_What is being asked_: What is needed is a verbatim copy of all the records.

START Available records

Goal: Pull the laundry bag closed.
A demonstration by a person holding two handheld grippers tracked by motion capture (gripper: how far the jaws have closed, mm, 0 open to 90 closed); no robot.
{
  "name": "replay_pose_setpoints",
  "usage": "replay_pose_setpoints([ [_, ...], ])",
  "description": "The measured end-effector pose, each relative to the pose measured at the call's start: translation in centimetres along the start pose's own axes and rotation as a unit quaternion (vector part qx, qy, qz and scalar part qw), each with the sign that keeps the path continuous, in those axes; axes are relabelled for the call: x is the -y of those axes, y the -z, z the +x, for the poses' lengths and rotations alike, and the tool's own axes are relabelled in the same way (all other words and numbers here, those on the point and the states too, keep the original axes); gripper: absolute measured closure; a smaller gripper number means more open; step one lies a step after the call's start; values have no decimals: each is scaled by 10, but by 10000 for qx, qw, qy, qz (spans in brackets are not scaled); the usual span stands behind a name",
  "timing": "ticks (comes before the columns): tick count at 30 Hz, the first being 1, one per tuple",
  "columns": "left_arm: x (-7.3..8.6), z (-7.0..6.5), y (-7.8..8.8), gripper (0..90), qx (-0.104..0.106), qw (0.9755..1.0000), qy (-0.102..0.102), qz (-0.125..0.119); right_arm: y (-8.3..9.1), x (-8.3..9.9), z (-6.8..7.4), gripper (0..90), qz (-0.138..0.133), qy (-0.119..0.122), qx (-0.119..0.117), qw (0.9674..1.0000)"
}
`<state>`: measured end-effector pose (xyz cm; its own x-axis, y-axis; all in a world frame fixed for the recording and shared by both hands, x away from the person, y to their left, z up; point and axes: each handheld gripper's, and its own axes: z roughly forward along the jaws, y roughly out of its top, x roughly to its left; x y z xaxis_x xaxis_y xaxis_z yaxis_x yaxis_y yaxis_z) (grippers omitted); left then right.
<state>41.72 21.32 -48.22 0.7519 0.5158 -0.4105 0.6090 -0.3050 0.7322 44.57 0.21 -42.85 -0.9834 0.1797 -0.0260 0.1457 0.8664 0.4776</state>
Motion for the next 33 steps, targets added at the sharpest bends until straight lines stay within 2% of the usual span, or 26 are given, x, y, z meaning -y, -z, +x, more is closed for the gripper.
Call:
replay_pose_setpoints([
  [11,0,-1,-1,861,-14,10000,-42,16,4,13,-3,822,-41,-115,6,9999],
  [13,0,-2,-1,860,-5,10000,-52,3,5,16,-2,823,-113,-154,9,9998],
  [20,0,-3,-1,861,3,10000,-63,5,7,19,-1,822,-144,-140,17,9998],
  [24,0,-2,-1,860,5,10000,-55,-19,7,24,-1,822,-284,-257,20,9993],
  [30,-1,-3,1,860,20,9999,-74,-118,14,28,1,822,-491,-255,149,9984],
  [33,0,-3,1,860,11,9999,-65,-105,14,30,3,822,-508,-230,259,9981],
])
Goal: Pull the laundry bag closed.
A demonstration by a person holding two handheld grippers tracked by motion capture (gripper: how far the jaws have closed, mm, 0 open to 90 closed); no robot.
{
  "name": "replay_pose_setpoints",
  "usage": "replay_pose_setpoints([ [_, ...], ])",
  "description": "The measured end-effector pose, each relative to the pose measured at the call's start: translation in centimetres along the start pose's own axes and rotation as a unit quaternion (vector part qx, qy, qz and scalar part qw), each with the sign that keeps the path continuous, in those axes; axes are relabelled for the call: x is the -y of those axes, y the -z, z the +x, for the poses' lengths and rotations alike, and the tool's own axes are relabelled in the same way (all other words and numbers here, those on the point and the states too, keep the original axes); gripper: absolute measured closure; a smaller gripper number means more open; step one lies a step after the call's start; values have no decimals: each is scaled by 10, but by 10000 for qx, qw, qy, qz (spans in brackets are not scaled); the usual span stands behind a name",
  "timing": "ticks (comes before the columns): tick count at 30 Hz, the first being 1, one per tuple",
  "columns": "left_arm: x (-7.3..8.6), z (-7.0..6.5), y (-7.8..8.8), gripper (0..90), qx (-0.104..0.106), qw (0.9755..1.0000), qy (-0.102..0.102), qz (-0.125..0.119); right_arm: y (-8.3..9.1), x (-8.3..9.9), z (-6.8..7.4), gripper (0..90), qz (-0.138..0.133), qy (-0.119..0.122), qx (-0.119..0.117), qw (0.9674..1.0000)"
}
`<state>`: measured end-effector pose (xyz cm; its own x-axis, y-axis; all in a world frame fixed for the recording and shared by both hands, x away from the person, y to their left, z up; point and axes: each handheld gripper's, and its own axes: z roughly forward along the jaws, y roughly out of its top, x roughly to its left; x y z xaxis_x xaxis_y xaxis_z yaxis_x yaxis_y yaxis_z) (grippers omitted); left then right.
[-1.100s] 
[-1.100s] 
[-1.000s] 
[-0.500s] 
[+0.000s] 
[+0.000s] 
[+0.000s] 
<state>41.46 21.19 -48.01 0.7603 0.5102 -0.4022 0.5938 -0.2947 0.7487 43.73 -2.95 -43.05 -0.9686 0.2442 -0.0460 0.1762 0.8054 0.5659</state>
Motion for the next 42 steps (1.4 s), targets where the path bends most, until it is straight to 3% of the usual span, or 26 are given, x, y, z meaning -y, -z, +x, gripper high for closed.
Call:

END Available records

_Exercise solution_:
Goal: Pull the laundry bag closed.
A demonstration by a person holding two handheld grippers tracked by motion capture (gripper: how far the jaws have closed, mm, 0 open to 90 closed); no robot.
{
  "name": "replay_pose_setpoints",
  "usage": "replay_pose_setpoints([ [_, ...], ])",
  "description": "The measured end-effector pose, each relative to the pose measured at the call's start: translation in centimetres along the start pose's own axes and rotation as a unit quaternion (vector part qx, qy, qz and scalar part qw), each with the sign that keeps the path continuous, in those axes; axes are relabelled for the call: x is the -y of those axes, y the -z, z the +x, for the poses' lengths and rotations alike, and the tool's own axes are relabelled in the same way (all other words and numbers here, those on the point and the states too, keep the original axes); gripper: absolute measured closure; a smaller gripper number means more open; step one lies a step after the call's start; values have no decimals: each is scaled by 10, but by 10000 for qx, qw, qy, qz (spans in brackets are not scaled); the usual span stands behind a name",
  "timing": "ticks (comes before the columns): tick count at 30 Hz, the first being 1, one per tuple",
  "columns": "left_arm: x (-7.3..8.6), z (-7.0..6.5), y (-7.8..8.8), gripper (0..90), qx (-0.104..0.106), qw (0.9755..1.0000), qy (-0.102..0.102), qz (-0.125..0.119); right_arm: y (-8.3..9.1), x (-8.3..9.9), z (-6.8..7.4), gripper (0..90), qz (-0.138..0.133), qy (-0.119..0.122), qx (-0.119..0.117), qw (0.9674..1.0000)"
}
`<state>`: measured end-effector pose (xyz cm; its own x-axis, y-axis; all in a world frame fixed for the recording and shared by both hands, x away from the person, y to their left, z up; point and axes: each handheld gripper's, and its own axes: z roughly forward along the jaws, y roughly out of its top, x roughly to its left; x y z xaxis_x xaxis_y xaxis_z yaxis_x yaxis_y yaxis_z) (grippers omitted); left then right.
<state>41.72 21.32 -48.22 0.7519 0.5158 -0.4105 0.6090 -0.3050 0.7322 44.57 0.21 -42.85 -0.9834 0.1797 -0.0260 0.1457 0.8664 0.4776</state>
Motion for the next 33 steps, targets added at the sharpest bends until straight lines stay within 2% of the usual span, or 26 are given, x, y, z meaning -y, -z, +x, more is closed for the gripper.
Call:
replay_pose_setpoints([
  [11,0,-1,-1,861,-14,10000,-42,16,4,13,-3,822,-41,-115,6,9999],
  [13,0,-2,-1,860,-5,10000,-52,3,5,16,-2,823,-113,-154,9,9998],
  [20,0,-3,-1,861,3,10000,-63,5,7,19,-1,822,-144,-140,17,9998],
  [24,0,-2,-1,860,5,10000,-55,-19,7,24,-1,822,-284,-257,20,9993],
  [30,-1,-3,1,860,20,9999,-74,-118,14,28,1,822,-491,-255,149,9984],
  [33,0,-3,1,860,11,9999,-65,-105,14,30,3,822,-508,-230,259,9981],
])
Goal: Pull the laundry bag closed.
A demonstration by a person holding two handheld grippers tracked by motion capture (gripper: how far the jaws have closed, mm, 0 open to 90 closed); no robot.
{
  "name": "replay_pose_setpoints",
  "usage": "replay_pose_setpoints([ [_, ...], ])",
  "description": "The measured end-effector pose, each relative to the pose measured at the call's start: translation in centimetres along the start pose's own axes and rotation as a unit quaternion (vector part qx, qy, qz and scalar part qw), each with the sign that keeps the path continuous, in those axes; axes are relabelled for the call: x is the -y of those axes, y the -z, z the +x, for the poses' lengths and rotations alike, and the tool's own axes are relabelled in the same way (all other words and numbers here, those on the point and the states too, keep the original axes); gripper: absolute measured closure; a smaller gripper number means more open; step one lies a step after the call's start; values have no decimals: each is scaled by 10, but by 10000 for qx, qw, qy, qz (spans in brackets are not scaled); the usual span stands behind a name",
  "timing": "ticks (comes before the columns): tick count at 30 Hz, the first being 1, one per tuple",
  "columns": "left_arm: x (-7.3..8.6), z (-7.0..6.5), y (-7.8..8.8), gripper (0..90), qx (-0.104..0.106), qw (0.9755..1.0000), qy (-0.102..0.102), qz (-0.125..0.119); right_arm: y (-8.3..9.1), x (-8.3..9.9), z (-6.8..7.4), gripper (0..90), qz (-0.138..0.133), qy (-0.119..0.122), qx (-0.119..0.117), qw (0.9674..1.0000)"
}
`<state>`: measured end-effector pose (xyz cm; its own x-axis, y-axis; all in a world frame fixed for the recording and shared by both hands, x away from the person, y to their left, z up; point and axes: each handheld gripper's, and its own axes: z roughly forward along the jaws, y roughly out of its top, x roughly to its left; x y z xaxis_x xaxis_y xaxis_z yaxis_x yaxis_y yaxis_z) (grippers omitted); left then right.
[-1.100s] 
[-1.100s] 
[-1.000s] 
[-0.500s] 
[+0.000s] 
[+0.000s] 
[+0.000s] 
<state>41.46 21.19 -48.01 0.7603 0.5102 -0.4022 0.5938 -0.2947 0.7487 43.73 -2.95 -43.05 -0.9686 0.2442 -0.0460 0.1762 0.8054 0.5659</state>
Motion for the next 42 steps (1.4 s), targets where the path bends most, until it is straight to 3% of the usual span, or 26 are given, x, y, z meaning -y, -z, +x, gripper high for closed.
Call:

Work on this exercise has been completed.